We begin by considering a
velocity–time graph. 𝑣 naught or 𝑣 sub zero is the
initial velocity or the original velocity of our object. 𝑣, then, is the velocity after a
time 𝑡. We let 𝑎 be equal to
acceleration. And Δ𝑥 or change in 𝑥 is the
displacement of the object, that sometimes given as 𝑠. Now, we know that the acceleration
is given by the slope of the line on a velocity–time graph. Since the acceleration is constant,
we have a straight line. And to find the slope or gradient
of a straight line, we use the formula rise over run or change in 𝑦 over change in
𝑥.

In our diagram, change in 𝑦 is
this length here. It’s the difference between the
initial velocity and the velocity after 𝑡 time units. That’s 𝑣 minus 𝑣 naught. Change in 𝑥 is the length of this
line. That’s 𝑡 minus zero or just
𝑡. And so, the slope of our line which
represents the acceleration 𝑎, under these conditions, is given by 𝑣 minus 𝑣
naught over 𝑡. If we multiply both sides of the
equation by 𝑡, we get 𝑎𝑡 equals 𝑣 minus 𝑣 naught. And then if we add 𝑣 naught to
both sides, we get 𝑣 equals 𝑣 naught plus 𝑎𝑡. So 𝑣 equals 𝑣 naught plus
𝑎𝑡. That’s our first kinematic
equation.

We’ll now consider our second. This time we go back to our graph
and recall that the displacement is found by calculating the area between the line
and the 𝑥-axis. We can split this area into a
rectangle and a triangle. The area of the rectangle is the
product of its dimensions. So that’s 𝑣 naught times 𝑡. And the area of a triangle is a
half times the base times the height. So here, that’s a half times 𝑣
minus 𝑣 naught times 𝑡. And so, this means that the
displacement Δ𝑥, which is of course the area between the line and the 𝑥-axis, is
𝑣 naught 𝑡 plus a half times 𝑣 minus 𝑣 naught 𝑡. But earlier, we defined 𝑣 minus 𝑣
naught as being equal to 𝑎𝑡. So, we replace this with 𝑎𝑡 in
our equation, and we get Δ𝑥 equals 𝑣 naught 𝑡 plus a half times 𝑎𝑡 times 𝑡 or
a half 𝑎𝑡 squared. And this is our second kinematic
equation.

Now, it’s outside the scope of this
video to derive all of our equations. But by either rearranging the two
we have or considering another graphical approach, we’re able to obtain two further
formulae. Those are Δ𝑥 equals a half times
𝑣 naught plus 𝑣 times 𝑡 and 𝑣 squared equals 𝑣 naught squared plus two times 𝑎
times Δ𝑥. So, how do we apply these
formulae? We begin by listing all of the
measurements that we know. We then identify the one that we
don’t know and are not trying to find. That will eliminate all of the
equations we aren’t interested in, leaving just one behind. Let’s see what that looks like.
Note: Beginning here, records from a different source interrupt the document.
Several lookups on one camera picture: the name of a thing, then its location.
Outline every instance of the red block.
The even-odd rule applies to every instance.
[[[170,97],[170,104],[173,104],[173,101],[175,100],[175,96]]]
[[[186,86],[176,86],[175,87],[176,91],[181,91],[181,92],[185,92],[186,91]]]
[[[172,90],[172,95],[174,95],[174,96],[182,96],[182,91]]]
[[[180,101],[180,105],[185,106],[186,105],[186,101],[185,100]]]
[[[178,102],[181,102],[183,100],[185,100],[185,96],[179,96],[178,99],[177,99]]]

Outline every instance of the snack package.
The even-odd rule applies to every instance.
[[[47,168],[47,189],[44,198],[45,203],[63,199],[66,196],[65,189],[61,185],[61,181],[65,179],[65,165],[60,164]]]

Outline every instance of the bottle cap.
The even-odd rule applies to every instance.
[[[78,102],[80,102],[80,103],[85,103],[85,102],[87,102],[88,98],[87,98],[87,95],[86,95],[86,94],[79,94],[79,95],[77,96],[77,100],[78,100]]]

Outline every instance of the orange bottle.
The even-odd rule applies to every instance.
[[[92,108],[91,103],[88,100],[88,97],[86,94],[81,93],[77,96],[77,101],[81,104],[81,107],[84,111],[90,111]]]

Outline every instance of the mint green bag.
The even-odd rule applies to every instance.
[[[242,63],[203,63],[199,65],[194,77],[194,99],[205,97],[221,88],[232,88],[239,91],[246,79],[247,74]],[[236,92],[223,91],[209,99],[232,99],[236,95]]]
If a particle started moving in a
straight line with an initial velocity of 25.1 centimeters per second and a uniform
acceleration of 2.4 centimeters per square second, determine its velocity after nine
seconds.

The question states that the
particle has uniform acceleration. This is a good indication to us
that we’re going to need to use the equations of uniform or constant
acceleration. Those are the four kinematic
equations. So, we begin by listing the
equations out. Our job is to eliminate all but one
of these equations. And we do so by listing the
measurements that we’ve been given in the question. We’re given the initial velocity 𝑣
naught. That’s 25.1 centimeters per
second. We’ve got an acceleration of 2.4
centimeters per square second and a time nine seconds.
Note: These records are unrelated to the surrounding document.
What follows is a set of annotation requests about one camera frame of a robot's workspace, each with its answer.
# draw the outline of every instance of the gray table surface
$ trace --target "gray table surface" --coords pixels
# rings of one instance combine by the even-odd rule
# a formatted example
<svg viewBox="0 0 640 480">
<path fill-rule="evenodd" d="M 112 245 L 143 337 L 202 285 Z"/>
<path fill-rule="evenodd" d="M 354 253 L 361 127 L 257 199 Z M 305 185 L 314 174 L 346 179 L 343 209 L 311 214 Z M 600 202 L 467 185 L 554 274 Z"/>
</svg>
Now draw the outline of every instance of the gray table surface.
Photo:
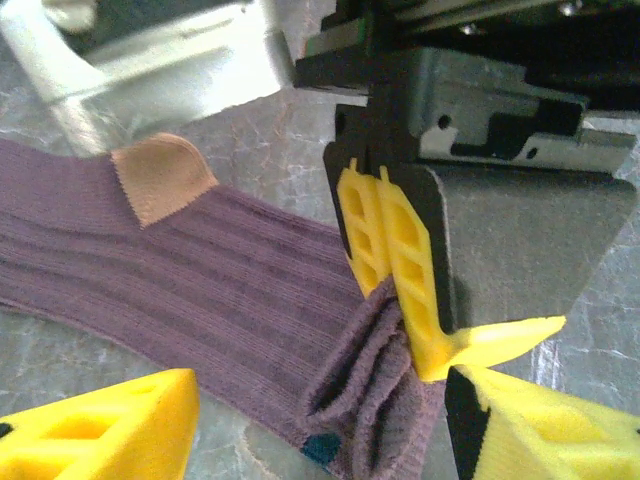
<svg viewBox="0 0 640 480">
<path fill-rule="evenodd" d="M 319 30 L 332 0 L 279 0 L 294 57 Z M 181 128 L 218 179 L 285 210 L 336 224 L 322 166 L 333 110 L 344 98 L 285 90 Z M 640 120 L 589 118 L 640 135 Z M 0 136 L 58 154 L 61 131 L 0 39 Z M 640 187 L 640 149 L 618 175 Z M 564 330 L 499 368 L 512 375 L 640 414 L 640 210 L 618 236 Z M 111 343 L 50 321 L 0 314 L 0 416 L 156 371 Z M 206 395 L 187 480 L 328 478 L 262 427 Z M 455 479 L 444 414 L 423 478 Z"/>
</svg>

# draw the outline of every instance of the yellow gripper pad
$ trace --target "yellow gripper pad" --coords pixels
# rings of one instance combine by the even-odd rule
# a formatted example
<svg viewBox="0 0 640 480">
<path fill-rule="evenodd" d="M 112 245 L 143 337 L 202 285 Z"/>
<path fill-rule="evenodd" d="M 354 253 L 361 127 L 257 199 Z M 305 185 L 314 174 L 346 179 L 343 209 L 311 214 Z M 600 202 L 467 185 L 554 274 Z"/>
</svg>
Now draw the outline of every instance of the yellow gripper pad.
<svg viewBox="0 0 640 480">
<path fill-rule="evenodd" d="M 443 380 L 456 364 L 506 362 L 558 332 L 565 323 L 563 316 L 454 331 L 444 205 L 435 175 L 427 169 L 421 172 L 415 182 L 420 201 L 432 206 L 425 218 L 428 225 L 403 190 L 391 183 L 387 167 L 380 167 L 380 178 L 363 175 L 354 158 L 337 183 L 354 275 L 365 296 L 393 275 L 420 378 Z"/>
<path fill-rule="evenodd" d="M 2 480 L 180 480 L 198 419 L 192 370 L 168 370 L 0 419 Z"/>
<path fill-rule="evenodd" d="M 467 365 L 445 404 L 460 480 L 640 478 L 640 417 Z"/>
</svg>

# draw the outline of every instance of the screw hole
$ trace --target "screw hole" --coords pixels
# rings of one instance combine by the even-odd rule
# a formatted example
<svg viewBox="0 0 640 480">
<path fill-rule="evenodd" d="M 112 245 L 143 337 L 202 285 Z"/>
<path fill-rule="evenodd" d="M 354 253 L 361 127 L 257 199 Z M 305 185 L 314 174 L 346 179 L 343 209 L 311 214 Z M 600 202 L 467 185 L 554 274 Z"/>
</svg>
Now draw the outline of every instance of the screw hole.
<svg viewBox="0 0 640 480">
<path fill-rule="evenodd" d="M 342 135 L 345 128 L 347 128 L 347 116 L 342 112 L 338 112 L 336 115 L 336 135 Z"/>
<path fill-rule="evenodd" d="M 8 423 L 0 423 L 0 438 L 6 437 L 13 432 L 13 427 Z"/>
<path fill-rule="evenodd" d="M 438 128 L 444 130 L 451 125 L 451 117 L 449 115 L 443 115 L 438 119 Z"/>
</svg>
We’re looking to calculate the
velocity after nine seconds. Notice that that means we’re really
not interested in Δ𝑥, the displacement of our object. And so, we go through and eliminate
all of the equations that contain Δ𝑥. Those are two, equation three, and
four. And so, we’re left with one
equation; that’s 𝑣 equals 𝑣 naught plus 𝑎𝑡. Next, we substitute everything we
know about our particle into this formula. We’re looking to calculate 𝑣, so
we say that 𝑣 is equal to 𝑣 naught, which is 25.1, plus 𝑎 times 𝑡, that’s 2.4
times nine. 2.4 multiplied by nine is 21.6. So, velocity is given by 25.1 plus
21.6, which is 46.7.

Notice that we’ve been working in
centimeters per second, centimeters per square second, and seconds. And so, the units for our velocity
after nine seconds are centimeters per second. The velocity of the particle is
therefore 46.7 centimeters per second.

In our next example, we’ll consider
how to calculate the distance covered by an object.
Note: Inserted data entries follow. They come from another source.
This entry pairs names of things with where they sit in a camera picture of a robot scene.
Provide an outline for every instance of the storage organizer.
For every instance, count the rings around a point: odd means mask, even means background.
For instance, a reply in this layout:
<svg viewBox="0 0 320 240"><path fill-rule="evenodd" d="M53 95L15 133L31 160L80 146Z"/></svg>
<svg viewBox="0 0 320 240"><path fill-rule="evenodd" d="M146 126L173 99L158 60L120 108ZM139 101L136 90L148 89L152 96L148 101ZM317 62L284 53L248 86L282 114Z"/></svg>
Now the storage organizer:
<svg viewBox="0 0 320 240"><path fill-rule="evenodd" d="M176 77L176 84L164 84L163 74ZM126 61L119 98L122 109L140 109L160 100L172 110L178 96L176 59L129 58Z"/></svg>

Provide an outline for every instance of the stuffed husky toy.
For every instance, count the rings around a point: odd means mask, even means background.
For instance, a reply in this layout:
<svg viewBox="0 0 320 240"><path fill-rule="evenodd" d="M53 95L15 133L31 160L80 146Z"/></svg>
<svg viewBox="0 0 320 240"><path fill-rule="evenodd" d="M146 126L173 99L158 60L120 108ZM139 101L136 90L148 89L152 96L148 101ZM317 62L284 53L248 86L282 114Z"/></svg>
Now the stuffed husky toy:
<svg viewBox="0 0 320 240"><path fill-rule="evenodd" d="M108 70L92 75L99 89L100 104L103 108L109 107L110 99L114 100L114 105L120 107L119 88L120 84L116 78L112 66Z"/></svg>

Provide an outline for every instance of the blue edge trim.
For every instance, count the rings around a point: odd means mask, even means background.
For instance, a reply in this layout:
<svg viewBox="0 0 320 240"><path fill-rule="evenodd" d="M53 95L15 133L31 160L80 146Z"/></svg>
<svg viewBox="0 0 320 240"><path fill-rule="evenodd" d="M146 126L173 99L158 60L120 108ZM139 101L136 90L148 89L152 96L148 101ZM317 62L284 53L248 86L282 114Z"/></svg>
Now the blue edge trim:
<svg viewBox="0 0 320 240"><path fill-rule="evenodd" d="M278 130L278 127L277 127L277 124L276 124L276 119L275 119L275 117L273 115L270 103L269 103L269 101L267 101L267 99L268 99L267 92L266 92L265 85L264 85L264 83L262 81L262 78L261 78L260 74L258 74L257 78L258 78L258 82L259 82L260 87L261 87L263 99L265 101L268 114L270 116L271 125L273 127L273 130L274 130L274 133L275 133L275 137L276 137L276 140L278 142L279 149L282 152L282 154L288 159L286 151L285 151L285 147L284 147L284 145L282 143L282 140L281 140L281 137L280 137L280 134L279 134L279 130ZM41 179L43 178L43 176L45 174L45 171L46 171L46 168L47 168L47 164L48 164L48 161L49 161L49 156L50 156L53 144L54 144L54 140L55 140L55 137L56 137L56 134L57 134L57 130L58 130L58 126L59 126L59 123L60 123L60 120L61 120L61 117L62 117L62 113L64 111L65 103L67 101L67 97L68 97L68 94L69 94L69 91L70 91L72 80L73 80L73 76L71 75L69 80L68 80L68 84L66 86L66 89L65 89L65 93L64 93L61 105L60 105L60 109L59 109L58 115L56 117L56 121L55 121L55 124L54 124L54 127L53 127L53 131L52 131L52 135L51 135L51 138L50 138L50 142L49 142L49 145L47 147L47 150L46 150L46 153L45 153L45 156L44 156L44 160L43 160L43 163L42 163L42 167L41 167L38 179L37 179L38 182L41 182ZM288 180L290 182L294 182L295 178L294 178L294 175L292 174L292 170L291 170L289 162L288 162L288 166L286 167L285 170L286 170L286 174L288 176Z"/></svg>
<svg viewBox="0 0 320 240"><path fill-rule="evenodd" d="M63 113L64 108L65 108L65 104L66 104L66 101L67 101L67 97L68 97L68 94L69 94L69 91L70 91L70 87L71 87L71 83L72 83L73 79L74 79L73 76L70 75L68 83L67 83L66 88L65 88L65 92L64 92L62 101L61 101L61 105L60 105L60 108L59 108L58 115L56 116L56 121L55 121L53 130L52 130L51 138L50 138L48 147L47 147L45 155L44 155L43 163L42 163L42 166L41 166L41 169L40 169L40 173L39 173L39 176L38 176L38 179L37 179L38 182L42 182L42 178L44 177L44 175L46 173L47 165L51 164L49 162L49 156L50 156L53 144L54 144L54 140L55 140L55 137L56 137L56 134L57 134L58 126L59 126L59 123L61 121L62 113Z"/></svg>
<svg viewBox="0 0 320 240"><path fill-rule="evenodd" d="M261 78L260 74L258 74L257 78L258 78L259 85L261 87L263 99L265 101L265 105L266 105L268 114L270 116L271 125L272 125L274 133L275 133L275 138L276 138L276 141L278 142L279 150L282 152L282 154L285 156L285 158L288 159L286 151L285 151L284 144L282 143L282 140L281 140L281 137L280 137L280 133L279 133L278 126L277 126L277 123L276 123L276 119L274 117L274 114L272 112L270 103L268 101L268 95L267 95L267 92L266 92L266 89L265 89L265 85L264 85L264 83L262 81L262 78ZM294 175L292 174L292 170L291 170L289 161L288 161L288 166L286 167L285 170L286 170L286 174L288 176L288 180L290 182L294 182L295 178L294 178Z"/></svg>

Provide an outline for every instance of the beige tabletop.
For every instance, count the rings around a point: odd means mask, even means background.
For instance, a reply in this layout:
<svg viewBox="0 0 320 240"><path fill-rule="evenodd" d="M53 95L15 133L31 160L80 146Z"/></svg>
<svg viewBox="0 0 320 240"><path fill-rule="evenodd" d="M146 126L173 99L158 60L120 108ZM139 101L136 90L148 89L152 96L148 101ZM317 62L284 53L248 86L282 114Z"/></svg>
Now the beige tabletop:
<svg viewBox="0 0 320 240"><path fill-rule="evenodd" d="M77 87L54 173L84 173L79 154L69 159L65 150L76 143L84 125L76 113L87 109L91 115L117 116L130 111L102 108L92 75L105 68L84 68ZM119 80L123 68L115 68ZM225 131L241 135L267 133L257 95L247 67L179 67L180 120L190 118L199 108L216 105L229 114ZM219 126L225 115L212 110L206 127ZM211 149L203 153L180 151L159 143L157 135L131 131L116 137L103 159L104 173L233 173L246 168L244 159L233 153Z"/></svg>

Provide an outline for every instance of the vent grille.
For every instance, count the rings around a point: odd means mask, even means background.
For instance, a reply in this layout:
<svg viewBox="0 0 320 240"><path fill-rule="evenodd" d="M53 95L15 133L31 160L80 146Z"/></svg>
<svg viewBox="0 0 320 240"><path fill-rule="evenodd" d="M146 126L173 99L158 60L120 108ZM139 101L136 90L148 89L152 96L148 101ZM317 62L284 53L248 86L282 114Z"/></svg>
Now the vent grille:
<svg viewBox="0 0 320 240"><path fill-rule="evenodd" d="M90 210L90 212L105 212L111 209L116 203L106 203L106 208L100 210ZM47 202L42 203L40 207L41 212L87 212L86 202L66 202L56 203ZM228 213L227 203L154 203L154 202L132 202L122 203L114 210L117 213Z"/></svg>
A small ball started moving
horizontally at 16.3 meters per second. It moved in a straight line with a
uniform deceleration of three meters per square second. Determine the distance the ball
covered in the first two seconds.

The ball has a uniform
deceleration. In other words, it has a uniform
negative acceleration. That’s an indication to us that
we’re going to use the kinematic equations, the equations of uniform
acceleration. And so, the first thing that we do
is list those four equations. For an initial velocity 𝑣 naught,
an acceleration of 𝑎, a velocity of 𝑣 at time 𝑡 time units, and a displacement of
Δ𝑥, they are as shown.

Our next step is to eliminate all
but one of these equations, and we do so by listing everything we know about the
motion of our object. We’re told that the small ball
starts moving at 16.3 meters per second, so that’s its initial velocity. It has a uniform deceleration of
three meters per square second. In other words, it’s slowing
down. So, we say its acceleration is
negative three. Time 𝑡 is two seconds, and we’re
looking to find the distance that the ball covers.

We recall that distance is simply
the magnitude of the displacement. So, distance here is Δ𝑥. That’s change in 𝑥. And that means we’re not interested
in 𝑣, the final velocity of the object. So, we go through our equations and
we eliminate every equation that contains 𝑣. That’s one, three, and four,
leaving us, of course, with just equation two.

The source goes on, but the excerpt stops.